Written by
Allison Gasparini, AI Lab and Center for Statistics and Machine Learning
March 26, 2025

On Feb. 28, more than 80 researchers from the Princeton Plasma Physics Laboratory and Princeton University gathered together in the Lewis Science Library to test some of the latest artificial intelligence tools. Over Zoom, the Princeton group was joined by nearly 1,500 scientists across 12 Department of Energy (DOE) national labs. The national network of researchers worked together simultaneously in a “jam session” to probe the capabilities and limits of the advanced reasoning models. 

“This is one of the largest concurrent evaluations of the latest and greatest AI systems ever attempted,” said Shantenu Jha, the head of computational sciences at PPPL.

The goal of the session, which was cosponsored by the Princeton Laboratory for Artificial Intelligence, was to gain a deeper understanding of the ability of the latest AI models to contribute and aid in scientific discovery. Participants in the jam session were provided access to OpenAI’s reasoning models, which are specialized language models built to perform complex tasks. "It's important to appreciate the models we are testing are not just regular ChatGPTs,” said Jha. 

Overall, Jha estimated the amount of computing done by members of PPPL alone over the course of the day could be worth around a million dollars. “We're stress testing these models in ways that we couldn’t do without working with OpenAI,” said Jha.

Shantenu Jha works with researchers at AI jam

Shantenu Jha (standing), the head of computational sciences at PPPL, helped to oversee the jam session, for which participants were given free access to OpenAI’s reasoning models. (Photo credit: Michael Livingston/PPPL Communications Department)

 

Scientists, researchers, and engineers across the national laboratories were invited by OpenAI to tackle their research questions using a range of tools. As scientists worked with the models, they filled out evaluation forms rating the experience and model performance in the face of complex research questions. 

Alvaro Sanchez-Villar, an associate research physicist at PPPL, came into the jam session hoping to use his time with the models to test their rigor in deriving mathematical expressions related to wave phenomena in plasmas. He had tested older models in the past and found that they’d failed in deriving even simpler problems. At the jam session, Sanchez-Villar found the newer models to be an overall significant improvement.

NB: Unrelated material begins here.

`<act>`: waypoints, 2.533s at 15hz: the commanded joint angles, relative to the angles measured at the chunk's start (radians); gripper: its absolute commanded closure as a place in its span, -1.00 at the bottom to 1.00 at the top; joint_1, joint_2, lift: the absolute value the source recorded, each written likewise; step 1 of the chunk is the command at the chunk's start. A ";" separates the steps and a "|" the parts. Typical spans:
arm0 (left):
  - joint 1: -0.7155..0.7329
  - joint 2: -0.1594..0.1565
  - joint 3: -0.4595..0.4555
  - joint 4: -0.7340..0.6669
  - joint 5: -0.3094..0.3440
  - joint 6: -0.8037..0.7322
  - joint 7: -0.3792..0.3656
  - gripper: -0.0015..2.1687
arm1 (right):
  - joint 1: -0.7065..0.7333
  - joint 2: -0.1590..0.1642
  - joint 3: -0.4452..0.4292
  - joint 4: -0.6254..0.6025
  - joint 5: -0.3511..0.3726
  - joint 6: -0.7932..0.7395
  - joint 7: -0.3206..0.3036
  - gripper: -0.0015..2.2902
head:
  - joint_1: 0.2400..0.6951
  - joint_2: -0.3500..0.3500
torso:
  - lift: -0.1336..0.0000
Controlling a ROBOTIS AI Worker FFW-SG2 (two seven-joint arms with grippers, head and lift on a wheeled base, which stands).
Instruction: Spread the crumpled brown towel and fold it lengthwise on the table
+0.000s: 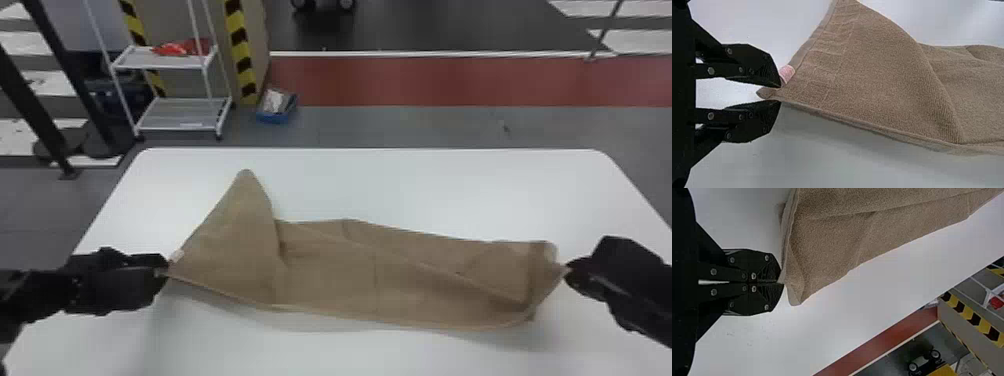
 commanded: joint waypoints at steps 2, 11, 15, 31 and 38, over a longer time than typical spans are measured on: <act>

But he still hit limits. “When it came to complex concepts, the model showed a kind of mathematical intuition as it sometimes found the right functions,” said Sanchez-Villar. “But the actual equations were far from correct.”

In the future, Sanchez-Villar said he believes AI models would be improved if different models were deeply trained for differing subjects, rather than one model trained to complete all different tasks. “In my view, these models are advancing quickly, but still far from the level that you need to tackle highly specialized scientific topics,” said Sanchez-Villar. “That said, we’re dealing with highly niche topics, often understood in depth by maybe a few hundred experts worldwide, so the performance we observed is still impressive.”

Overall, Sanchez-Villar felt optimistic about the potential for the tools' continued aid in advancing scientific discovery. “The reasoning technology is performing well and is a clear improvement over previous models,” said Sanchez-Villar. “I'm looking forward to seeing how it continues to evolve in the future.”

researchers working together at 1000 scientists AI Jam

More than 80 researchers from the PPPL and Princeton University gathered in the Lewis Science Library to evaluate model performance in the face of complex research questions. (Photo credit: Michael Livingston/PPPL Communications Department)

Yueling Ma, a postdoctoral researcher with the High Meadows Environmental Institute at Princeton University, also spent her time at the jam session testing OpenAI’s o3-mini high tool. In her own research, Ma works with machine learning tools to do large-scale groundwater modeling. 

Working with o3-mini high during the session, Ma said she found that while the tool had an idea of how to design code, the code that was generated was ultimately filled with bugs that made it difficult to run without manually debugging it herself. “I feel like the models can solve some issues, but there is always some limitation on these tools,” said Ma.

Still, based on the growth in AI models Ma has seen just over the last couple years, she sees a future where the tools only improve on their limitations. “I'm quite optimistic,” she said. “I feel like these tools will continue to grow more and more powerful.” 

“The jam session was an excellent opportunity to showcase what these models can do and to test them against our experimental and theoretical work,” said Sanchez-Villar.

By evaluating the latest AI tools on the scientific questions that are of interest to PPPL and Princeton researchers today, Jha is hopeful that future models will grow even more attuned to accelerating the scientific discovery happening on the campuses. 

“The fact that our problems, how good, bad or ugly they are, are being taken into account, so that the next generation of tools are responsive to our problems is non-trivial,” said Jha. “It may not help us do science today, but the fact that the next system will have used our scientific problems of interest to be improved will help us in the long run.”